Absolutely mind-blowing! The moment I swapped the fan profile from Silent to Performance, my core temps plummeted by 8°C. The NH-D15 G2 is a massive piece of kit, but at default low RPMs, the air just dead-ends in the deep fins, leaving the CPU bouncing between 82-88°C. I initially tried ramping up the case intake, but while the ambient temp dropped, the core was still cooking—that's when I realized air pressure was the real bottleneck. I went into the BIOS, set both fans to a forced sync mode, pushed the ceiling to 1500 RPM, and slightly adjusted the clearance between the cooler and my RAM sticks to clean up the airflow. In Cinebench, multi-core temps leveled out at 74-79°C, and the in-game stuttering vanished. I did have a bit of a resonance rattle when I first cranked the speed, but adding some anti-vibration pads killed it completely. Now my random read/write performance is maxed out thanks to the stable temps. Monitoring confirms the pressure distribution is optimized, with fans steady at 1400-1600 RPM. Last updated on2026-03-07 16:57:54。

During the late-game stages where civilization collisions peak, the CPU load hits these violent pulse-like jumps. I saw core temps rocket from 55°C to 92°C in literally one second, causing the clock speed to tank. The default fan curve on the DeepCool AK620 is just way too sluggish; the heat builds up in the core before the heat pipes can even move it to the fins.
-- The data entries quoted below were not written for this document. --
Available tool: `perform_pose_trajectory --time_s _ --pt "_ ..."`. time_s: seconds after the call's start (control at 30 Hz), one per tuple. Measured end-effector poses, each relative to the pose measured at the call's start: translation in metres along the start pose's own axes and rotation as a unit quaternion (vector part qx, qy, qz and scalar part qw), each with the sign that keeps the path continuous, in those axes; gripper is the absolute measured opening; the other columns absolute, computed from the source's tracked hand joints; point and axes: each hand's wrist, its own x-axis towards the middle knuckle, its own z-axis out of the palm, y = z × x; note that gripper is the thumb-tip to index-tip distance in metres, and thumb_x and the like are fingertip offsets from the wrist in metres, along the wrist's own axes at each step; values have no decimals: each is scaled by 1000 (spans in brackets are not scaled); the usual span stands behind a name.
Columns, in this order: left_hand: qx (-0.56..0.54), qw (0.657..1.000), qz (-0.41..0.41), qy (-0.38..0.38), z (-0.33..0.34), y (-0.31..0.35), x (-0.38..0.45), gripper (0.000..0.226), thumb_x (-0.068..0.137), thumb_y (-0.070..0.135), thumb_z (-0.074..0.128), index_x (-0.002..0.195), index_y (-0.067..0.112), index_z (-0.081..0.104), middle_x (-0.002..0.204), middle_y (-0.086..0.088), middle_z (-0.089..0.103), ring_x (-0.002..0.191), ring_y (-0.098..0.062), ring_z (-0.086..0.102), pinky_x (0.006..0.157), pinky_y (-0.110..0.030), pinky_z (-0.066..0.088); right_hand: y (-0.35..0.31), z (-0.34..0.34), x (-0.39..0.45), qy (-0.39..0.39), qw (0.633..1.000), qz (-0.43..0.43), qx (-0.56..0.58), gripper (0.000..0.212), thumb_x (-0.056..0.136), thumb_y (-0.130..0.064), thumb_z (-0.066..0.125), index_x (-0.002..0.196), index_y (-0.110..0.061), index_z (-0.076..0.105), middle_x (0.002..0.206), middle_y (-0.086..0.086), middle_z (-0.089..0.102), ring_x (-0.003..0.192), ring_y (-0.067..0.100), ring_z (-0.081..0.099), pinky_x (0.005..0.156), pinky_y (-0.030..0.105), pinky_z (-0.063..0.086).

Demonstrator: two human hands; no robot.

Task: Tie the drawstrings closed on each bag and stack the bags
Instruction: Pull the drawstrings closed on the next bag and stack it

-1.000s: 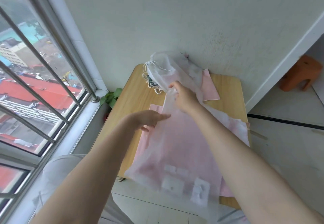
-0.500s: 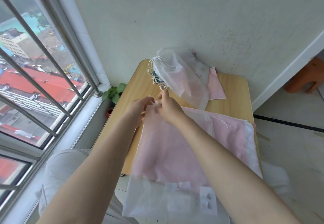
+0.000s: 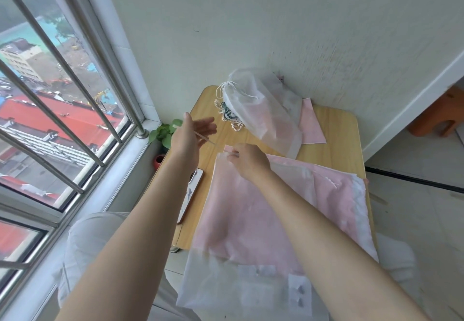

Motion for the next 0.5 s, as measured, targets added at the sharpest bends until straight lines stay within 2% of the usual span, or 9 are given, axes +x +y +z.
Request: perform_pose_trajectory --time_s 0.07,0.1,0.13,0.2,0.23,0.3,0.37,0.43,0.5 --pt "-99 995 12 -30 4 7 -1 59 107 40 25 89 3 69 67 -9 62 68 -23 63 77 -34 53 1 0 1 -3 1000 1 -10 27 90 -21 52 64 -18 46 85 6 64 87 32 62 65 35 46" --pt "-105 993 12 -50 8 9 -4 57 106 38 28 82 3 66 56 -6 52 55 -21 54 65 -32 53 1 1 0 -4 1000 2 -8 31 90 -23 54 61 -18 43 79 5 61 84 32 61 62 35 43" --pt "-73 995 7 -71 13 11 -7 54 106 38 32 73 6 61 49 -3 41 46 -19 42 51 -27 46 -1 1 0 -5 1000 4 -2 34 90 -26 55 60 -20 41 74 3 58 81 30 60 59 33 39" --pt "114 987 -4 -113 24 11 -14 52 103 36 37 62 10 53 45 1 30 42 -16 27 42 -21 27 -5 0 -1 -5 1000 2 -3 32 91 -33 57 63 -21 46 74 1 59 80 27 57 57 32 35" --pt "252 957 -9 -140 29 9 -17 51 103 33 38 60 10 53 45 1 32 44 -17 27 42 -22 25 -7 -1 -1 -3 1000 -1 -13 28 91 -35 57 68 -19 51 78 4 63 81 28 59 59 32 36" --pt "517 832 -39 -196 31 -1 -16 50 103 29 33 64 9 57 50 -2 42 47 -19 35 49 -26 32 -6 -3 0 11 999 -7 -43 19 87 -34 60 77 -17 59 81 5 66 82 29 62 63 29 35" --pt "651 725 -81 -210 26 -15 -12 47 104 28 27 77 11 61 57 -2 55 53 -18 46 64 -29 41 1 -7 -1 21 999 -1 -49 27 83 -44 66 78 -19 59 77 0 63 76 25 60 65 29 36" --pt "683 700 -91 -187 17 -28 -9 46 104 26 25 89 7 64 62 -3 65 58 -18 55 68 -29 44 13 -12 -1 23 998 17 -57 36 80 -52 69 80 -18 58 82 -2 63 77 23 59 67 29 40" --pt "677 716 -73 -152 11 -39 -7 53 104 27 24 83 2 66 64 -5 68 58 -20 57 64 -29 45 27 -17 -1 20 995 35 -88 31 82 -46 70 85 -16 61 92 1 67 86 25 63 70 29 44"
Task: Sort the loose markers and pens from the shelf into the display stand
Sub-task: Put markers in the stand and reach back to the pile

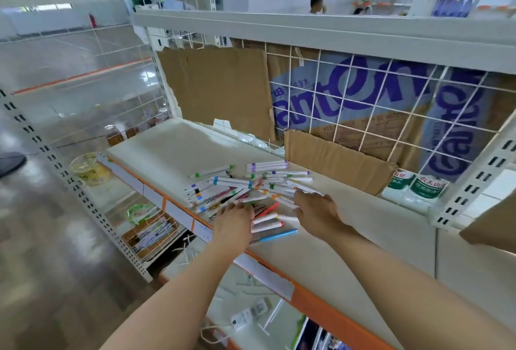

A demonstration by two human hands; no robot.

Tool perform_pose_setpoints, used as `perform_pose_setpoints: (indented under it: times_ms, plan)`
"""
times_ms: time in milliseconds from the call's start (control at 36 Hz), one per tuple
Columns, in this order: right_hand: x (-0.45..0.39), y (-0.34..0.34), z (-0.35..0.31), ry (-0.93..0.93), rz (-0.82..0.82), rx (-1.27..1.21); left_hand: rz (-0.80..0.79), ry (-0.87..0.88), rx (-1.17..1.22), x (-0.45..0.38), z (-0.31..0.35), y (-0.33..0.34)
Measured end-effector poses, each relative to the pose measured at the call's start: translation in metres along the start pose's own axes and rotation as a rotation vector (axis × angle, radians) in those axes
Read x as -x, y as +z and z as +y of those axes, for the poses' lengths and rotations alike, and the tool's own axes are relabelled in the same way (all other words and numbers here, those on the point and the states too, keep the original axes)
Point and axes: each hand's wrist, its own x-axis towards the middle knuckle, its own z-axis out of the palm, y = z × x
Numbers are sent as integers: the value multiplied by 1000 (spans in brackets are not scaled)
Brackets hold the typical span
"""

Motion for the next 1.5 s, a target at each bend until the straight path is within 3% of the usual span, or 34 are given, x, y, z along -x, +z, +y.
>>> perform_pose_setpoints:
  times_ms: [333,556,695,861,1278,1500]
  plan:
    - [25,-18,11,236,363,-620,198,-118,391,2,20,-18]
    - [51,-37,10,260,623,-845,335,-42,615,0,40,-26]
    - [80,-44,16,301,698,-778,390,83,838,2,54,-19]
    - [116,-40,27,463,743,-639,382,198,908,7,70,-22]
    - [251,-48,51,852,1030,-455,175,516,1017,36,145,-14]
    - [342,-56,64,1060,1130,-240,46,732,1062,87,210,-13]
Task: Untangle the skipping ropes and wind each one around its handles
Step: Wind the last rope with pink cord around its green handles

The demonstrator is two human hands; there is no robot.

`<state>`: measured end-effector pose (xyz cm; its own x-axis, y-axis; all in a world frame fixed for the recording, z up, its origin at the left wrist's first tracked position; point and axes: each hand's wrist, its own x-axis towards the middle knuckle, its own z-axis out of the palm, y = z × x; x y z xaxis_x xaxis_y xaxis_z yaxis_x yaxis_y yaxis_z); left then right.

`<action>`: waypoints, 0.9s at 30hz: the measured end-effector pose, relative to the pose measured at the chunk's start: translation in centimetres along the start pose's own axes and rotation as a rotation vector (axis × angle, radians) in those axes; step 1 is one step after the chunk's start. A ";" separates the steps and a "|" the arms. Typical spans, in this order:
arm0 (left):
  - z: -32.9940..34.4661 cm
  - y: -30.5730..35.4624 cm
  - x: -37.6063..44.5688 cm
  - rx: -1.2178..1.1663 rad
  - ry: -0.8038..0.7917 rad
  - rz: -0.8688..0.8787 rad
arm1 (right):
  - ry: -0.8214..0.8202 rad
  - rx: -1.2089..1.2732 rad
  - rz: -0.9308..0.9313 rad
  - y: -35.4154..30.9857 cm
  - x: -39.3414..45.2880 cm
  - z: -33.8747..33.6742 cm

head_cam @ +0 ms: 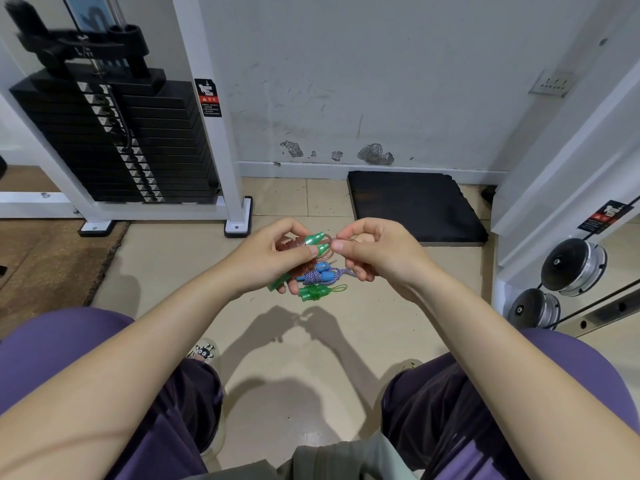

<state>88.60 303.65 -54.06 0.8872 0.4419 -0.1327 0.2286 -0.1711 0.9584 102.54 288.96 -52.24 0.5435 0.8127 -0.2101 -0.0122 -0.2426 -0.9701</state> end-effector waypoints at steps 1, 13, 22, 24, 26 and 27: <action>-0.1 0.0 0.0 0.006 -0.004 0.008 | -0.012 -0.024 0.008 0.0 0.0 -0.1; -1.3 -0.3 0.3 0.014 -0.017 -0.055 | 0.192 0.048 -0.033 -0.3 0.7 -2.2; -1.8 -0.6 0.0 0.030 -0.112 -0.077 | 0.387 -0.008 -0.082 1.1 1.9 -3.0; -1.8 -0.4 -0.1 0.048 -0.121 -0.077 | 0.410 -0.039 -0.083 1.4 2.1 -3.1; -1.8 -0.4 -0.1 0.061 -0.134 -0.079 | 0.425 -0.056 -0.083 1.5 2.3 -3.1; -1.9 -0.4 -0.2 0.067 -0.138 -0.086 | 0.429 -0.066 -0.086 1.6 2.3 -3.1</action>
<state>87.57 305.26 -53.94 0.9089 0.3331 -0.2510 0.3279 -0.1988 0.9236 106.39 288.83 -53.91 0.8397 0.5411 -0.0458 0.0944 -0.2285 -0.9690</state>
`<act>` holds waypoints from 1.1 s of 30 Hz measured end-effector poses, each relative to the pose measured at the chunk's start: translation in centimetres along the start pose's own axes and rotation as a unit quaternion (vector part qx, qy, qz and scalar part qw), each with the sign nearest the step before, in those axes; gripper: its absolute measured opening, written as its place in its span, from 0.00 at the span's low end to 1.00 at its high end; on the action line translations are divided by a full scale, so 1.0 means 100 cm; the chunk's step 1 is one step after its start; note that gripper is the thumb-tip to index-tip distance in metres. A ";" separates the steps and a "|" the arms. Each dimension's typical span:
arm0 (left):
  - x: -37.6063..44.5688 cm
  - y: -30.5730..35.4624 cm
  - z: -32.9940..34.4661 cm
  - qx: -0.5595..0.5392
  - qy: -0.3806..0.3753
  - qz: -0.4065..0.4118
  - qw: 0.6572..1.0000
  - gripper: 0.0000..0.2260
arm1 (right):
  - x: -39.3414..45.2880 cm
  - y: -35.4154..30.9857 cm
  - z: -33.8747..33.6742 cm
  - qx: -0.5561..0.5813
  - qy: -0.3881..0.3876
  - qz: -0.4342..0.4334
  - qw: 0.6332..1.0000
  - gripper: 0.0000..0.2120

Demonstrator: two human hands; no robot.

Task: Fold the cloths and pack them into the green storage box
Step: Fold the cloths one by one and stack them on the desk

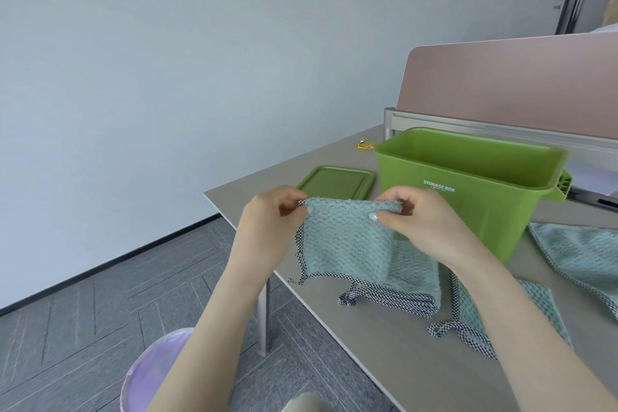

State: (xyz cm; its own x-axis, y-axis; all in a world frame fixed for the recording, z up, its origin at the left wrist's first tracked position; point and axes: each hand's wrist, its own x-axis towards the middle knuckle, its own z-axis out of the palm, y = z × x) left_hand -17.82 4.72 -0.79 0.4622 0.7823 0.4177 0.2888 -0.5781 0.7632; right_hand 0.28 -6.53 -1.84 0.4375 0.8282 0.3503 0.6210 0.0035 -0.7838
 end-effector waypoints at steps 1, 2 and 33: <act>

At first, I tried locking the fans at 100% in the BIOS, but while it dropped temps by about 4°C, the noise was a total nightmare and drowned out the game audio. I eventually dropped the fan trigger threshold to 60°C and slashed the step response time to 0.1 seconds so the fans ramp up the instant the temp climbs. Monitoring via HWiNFO showed max temps finally suppressed to the 82-86°C range, and the clock speeds stopped plummeting. I did hit a snag where the fans had a weird resonance hum, but that vanished after I tweaked the mounting bracket pressure. Now the fans hover around 1400-1600 RPM, and the thermal efficiency is balanced. Stress tests confirm the frequency curve is flat now, with fans steady at 1400-1600 RPM. Last updated on2026-02-18 10:28:59。

Those sudden 1% low frame drops during combat absolutely killed the fluidity of the game. It wasn't until I noticed my CPU idling near 95°C that I realized I was dealing with a thermal disaster. The RT620P should have been plenty, but the stock paste was applied unevenly, meaning the heat couldn't migrate to the base fast enough, triggering aggressive hardware throttling. I tried a desperation move by capping the maximum processor state to 99% in Windows; temps dropped to 80°C, but my FPS tanked from 60 to 48, which was a complete dealbreaker. I ended up ripping the cooler off, applying high-conductivity phase-change thermal paste, and recalibrating the diagonal pressure of the brackets. Checking RTSS, the frame time variance shrunk from a wild 16-45ms down to a tight 13-17ms. The game is finally buttery smooth. I actually messed up the fan header on the first reboot and the fans didn't spin at all, but a quick reseat of the 4-pin connector fixed it. Core temps now sit comfortably between 72-78°C. A 2-hour stress test confirmed no more throttling, with VRM/Memory temps holding at 58-63°C. Last updated on2026-02-19 12:49:59。